§ Exercise details
Gather each line of the entries below that includes "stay".

(Dataset entries)
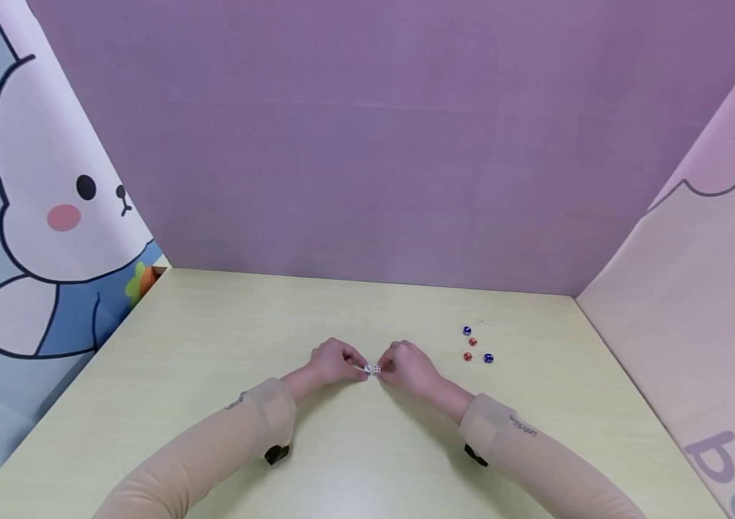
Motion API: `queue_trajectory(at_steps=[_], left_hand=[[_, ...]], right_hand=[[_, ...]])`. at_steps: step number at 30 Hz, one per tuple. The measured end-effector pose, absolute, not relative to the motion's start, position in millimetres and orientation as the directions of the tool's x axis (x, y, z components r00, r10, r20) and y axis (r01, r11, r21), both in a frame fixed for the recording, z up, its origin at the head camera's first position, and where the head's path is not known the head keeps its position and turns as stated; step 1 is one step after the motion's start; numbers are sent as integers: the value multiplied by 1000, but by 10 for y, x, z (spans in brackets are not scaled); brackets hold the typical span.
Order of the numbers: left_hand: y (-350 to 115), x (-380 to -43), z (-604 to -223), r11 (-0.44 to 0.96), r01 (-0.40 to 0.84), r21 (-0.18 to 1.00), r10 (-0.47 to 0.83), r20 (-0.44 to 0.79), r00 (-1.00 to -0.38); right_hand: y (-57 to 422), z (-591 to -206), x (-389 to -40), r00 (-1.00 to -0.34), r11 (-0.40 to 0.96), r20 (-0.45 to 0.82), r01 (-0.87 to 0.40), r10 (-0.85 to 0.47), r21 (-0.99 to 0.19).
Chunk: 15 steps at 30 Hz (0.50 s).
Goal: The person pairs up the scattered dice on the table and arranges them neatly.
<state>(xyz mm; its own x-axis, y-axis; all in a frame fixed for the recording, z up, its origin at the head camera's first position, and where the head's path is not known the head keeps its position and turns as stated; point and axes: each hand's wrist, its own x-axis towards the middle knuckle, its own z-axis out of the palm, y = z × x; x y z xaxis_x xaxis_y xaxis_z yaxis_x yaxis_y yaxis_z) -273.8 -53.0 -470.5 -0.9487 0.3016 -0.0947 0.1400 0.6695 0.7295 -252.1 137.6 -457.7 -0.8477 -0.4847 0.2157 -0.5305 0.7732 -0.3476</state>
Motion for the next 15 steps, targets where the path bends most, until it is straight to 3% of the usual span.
queue_trajectory(at_steps=[15], left_hand=[[-532, -2735, -4697, 661, 136, 738, 297, -91, -950]], right_hand=[[1387, -4580, -2539, -855, 770, 185, -518, -485, -374]])
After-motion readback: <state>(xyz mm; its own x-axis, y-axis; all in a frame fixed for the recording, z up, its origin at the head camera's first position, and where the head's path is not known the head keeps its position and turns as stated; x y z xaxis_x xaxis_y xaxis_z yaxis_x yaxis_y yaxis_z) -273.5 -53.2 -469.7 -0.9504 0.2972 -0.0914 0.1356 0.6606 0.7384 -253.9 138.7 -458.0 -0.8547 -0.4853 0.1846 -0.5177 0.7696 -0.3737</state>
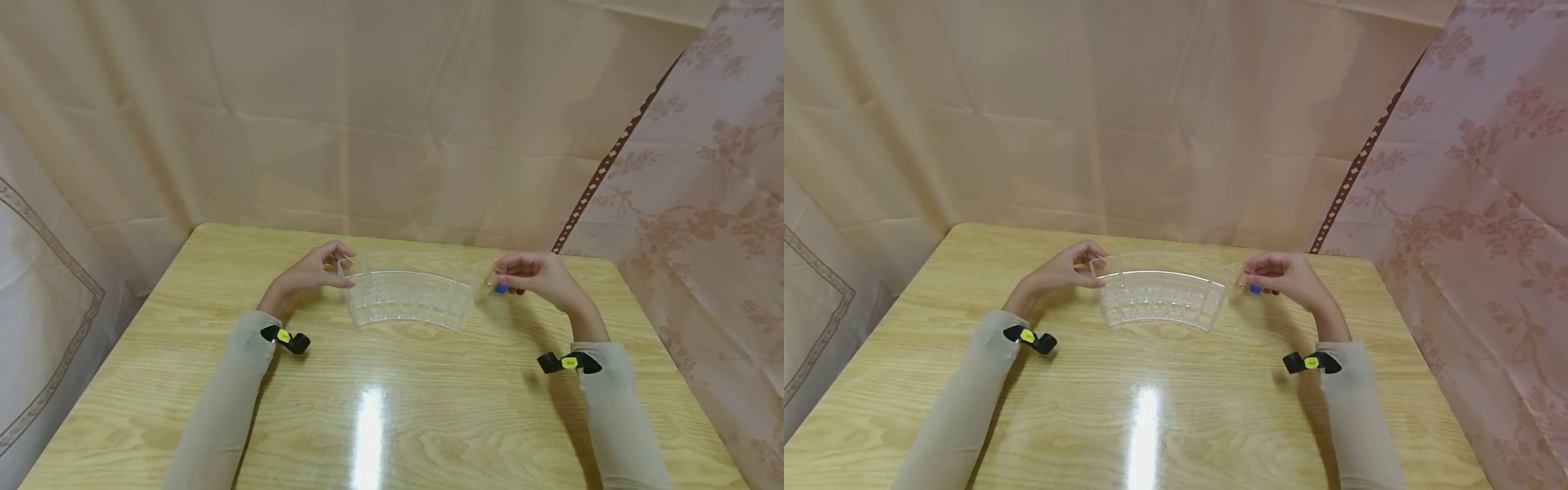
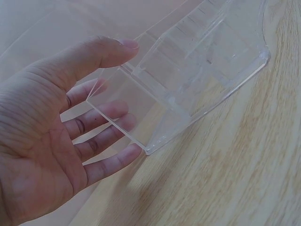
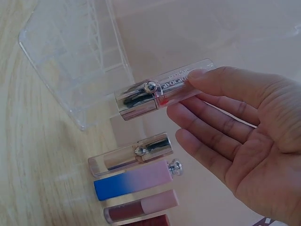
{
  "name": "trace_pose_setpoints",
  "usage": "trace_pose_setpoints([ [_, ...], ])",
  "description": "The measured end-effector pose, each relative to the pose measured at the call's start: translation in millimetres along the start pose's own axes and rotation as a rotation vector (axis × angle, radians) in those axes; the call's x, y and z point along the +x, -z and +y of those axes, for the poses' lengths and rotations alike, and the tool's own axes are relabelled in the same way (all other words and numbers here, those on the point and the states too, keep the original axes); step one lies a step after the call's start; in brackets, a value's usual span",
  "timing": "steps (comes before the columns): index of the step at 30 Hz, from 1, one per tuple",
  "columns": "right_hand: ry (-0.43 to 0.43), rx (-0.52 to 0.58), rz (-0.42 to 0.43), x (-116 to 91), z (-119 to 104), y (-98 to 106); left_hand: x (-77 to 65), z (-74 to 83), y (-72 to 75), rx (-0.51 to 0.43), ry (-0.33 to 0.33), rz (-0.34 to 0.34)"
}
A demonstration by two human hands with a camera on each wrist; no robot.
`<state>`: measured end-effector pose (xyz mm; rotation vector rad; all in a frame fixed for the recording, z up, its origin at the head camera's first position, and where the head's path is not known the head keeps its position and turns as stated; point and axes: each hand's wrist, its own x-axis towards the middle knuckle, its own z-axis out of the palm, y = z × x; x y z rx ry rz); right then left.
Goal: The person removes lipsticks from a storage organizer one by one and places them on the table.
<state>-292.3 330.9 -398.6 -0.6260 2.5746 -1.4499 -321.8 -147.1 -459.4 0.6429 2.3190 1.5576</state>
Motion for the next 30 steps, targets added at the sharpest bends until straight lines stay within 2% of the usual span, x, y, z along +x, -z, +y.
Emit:
trace_pose_setpoints([
  [11, 0.024, 0.009, -0.006, -2.3, 8.1, -2.1, -0.9, -4.0, 1.1, -0.006, -0.009, -0.003],
  [15, 0.007, 0.036, -0.008, -2.3, 12.3, -1.7, -0.9, -4.7, 1.0, 0.003, -0.020, -0.001],
  [23, -0.053, 0.013, -0.011, -3.7, 21.1, 0.5, 0.0, -6.9, 1.7, -0.007, -0.013, -0.004],
  [30, -0.058, 0.022, -0.006, -2.6, 27.2, -1.6, 1.0, -6.5, 2.4, -0.008, -0.011, -0.009],
])
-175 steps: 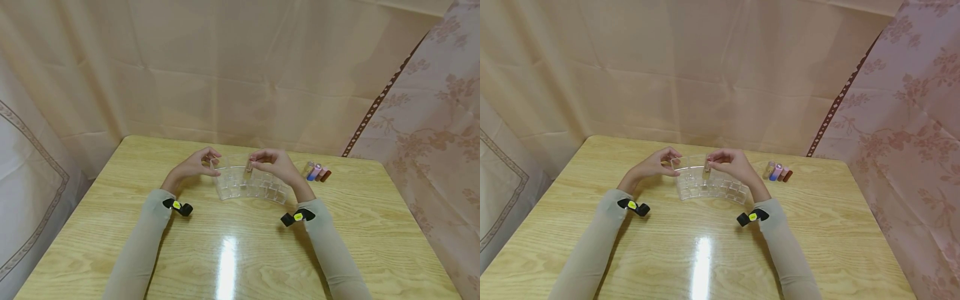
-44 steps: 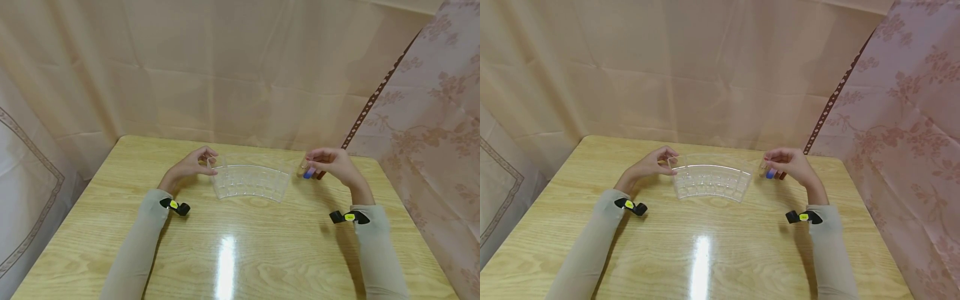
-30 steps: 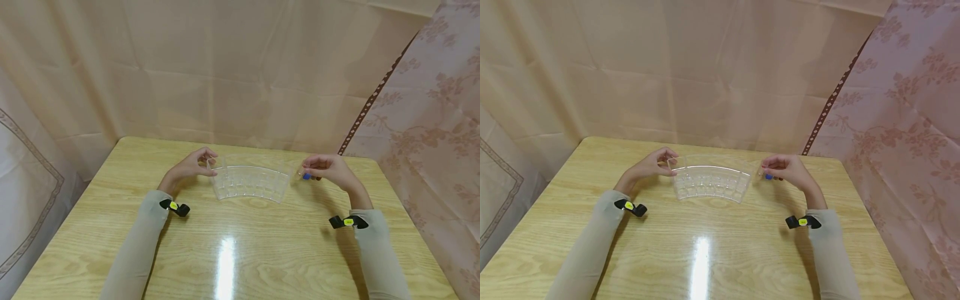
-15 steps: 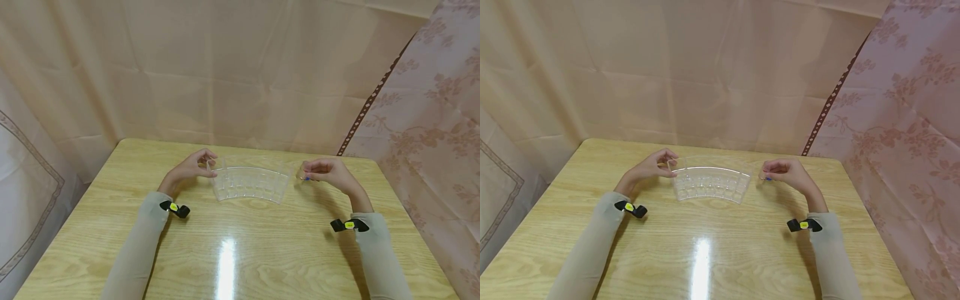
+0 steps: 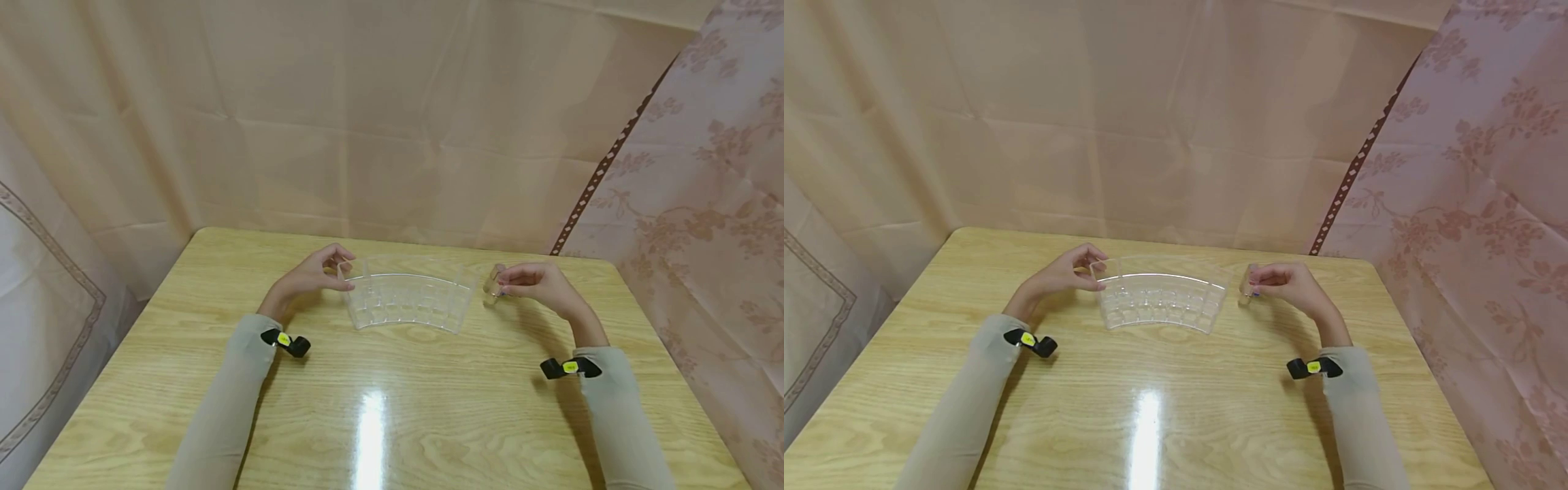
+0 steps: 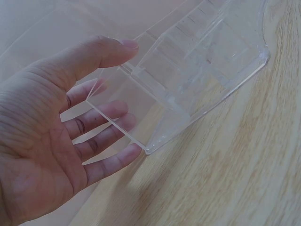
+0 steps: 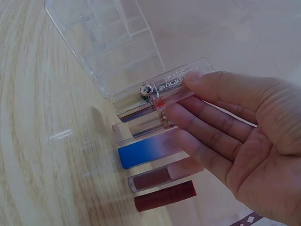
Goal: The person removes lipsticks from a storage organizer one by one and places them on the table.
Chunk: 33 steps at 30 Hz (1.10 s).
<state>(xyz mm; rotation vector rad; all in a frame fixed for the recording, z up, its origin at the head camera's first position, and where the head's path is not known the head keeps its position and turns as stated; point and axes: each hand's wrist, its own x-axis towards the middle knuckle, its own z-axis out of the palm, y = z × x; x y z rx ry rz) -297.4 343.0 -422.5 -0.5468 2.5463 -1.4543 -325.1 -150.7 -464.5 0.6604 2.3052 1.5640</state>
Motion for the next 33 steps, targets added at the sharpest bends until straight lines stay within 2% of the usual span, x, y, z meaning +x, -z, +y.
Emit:
trace_pose_setpoints([
  [18, -0.002, 0.010, -0.008, 4.7, 6.4, -5.8, 0.5, -1.4, 0.3, -0.004, 0.015, 0.002],
  [33, -0.028, -0.018, 0.002, 4.7, 10.6, -7.9, 0.1, -2.0, 0.2, 0.013, -0.008, 0.004],
])
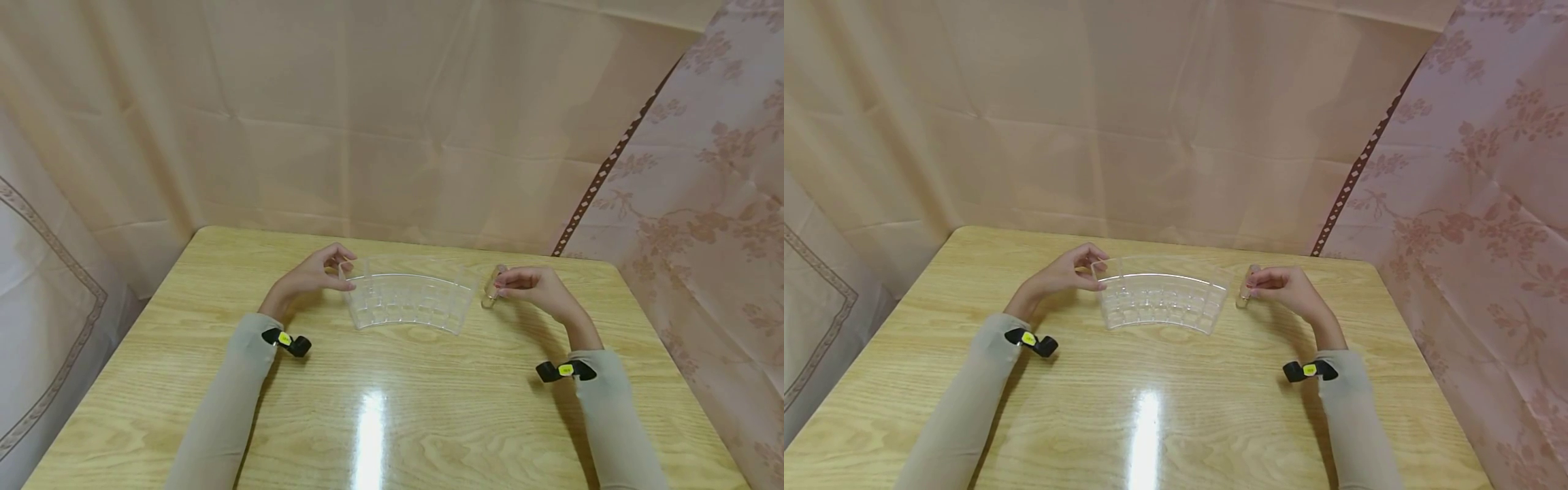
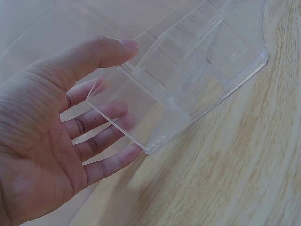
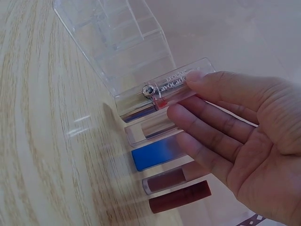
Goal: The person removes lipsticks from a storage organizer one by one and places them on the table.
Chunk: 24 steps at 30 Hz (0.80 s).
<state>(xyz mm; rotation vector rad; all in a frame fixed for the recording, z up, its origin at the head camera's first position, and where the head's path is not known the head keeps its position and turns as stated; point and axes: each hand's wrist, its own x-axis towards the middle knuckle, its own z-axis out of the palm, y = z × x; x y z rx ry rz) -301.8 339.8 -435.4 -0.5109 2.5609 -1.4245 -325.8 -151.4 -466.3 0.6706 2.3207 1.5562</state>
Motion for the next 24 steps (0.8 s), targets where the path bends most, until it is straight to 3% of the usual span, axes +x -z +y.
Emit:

§ Task result
Motion for the next 30 steps, targets added at the sharpest bends until straight lines stay within 2% of the usual span, x, y, z along +x, -z, +y.
Motion for the next 33 steps, targets added at the sharpest bends until straight lines stay within 2% of the usual span, x, y, z meaning +x, -z, +y.

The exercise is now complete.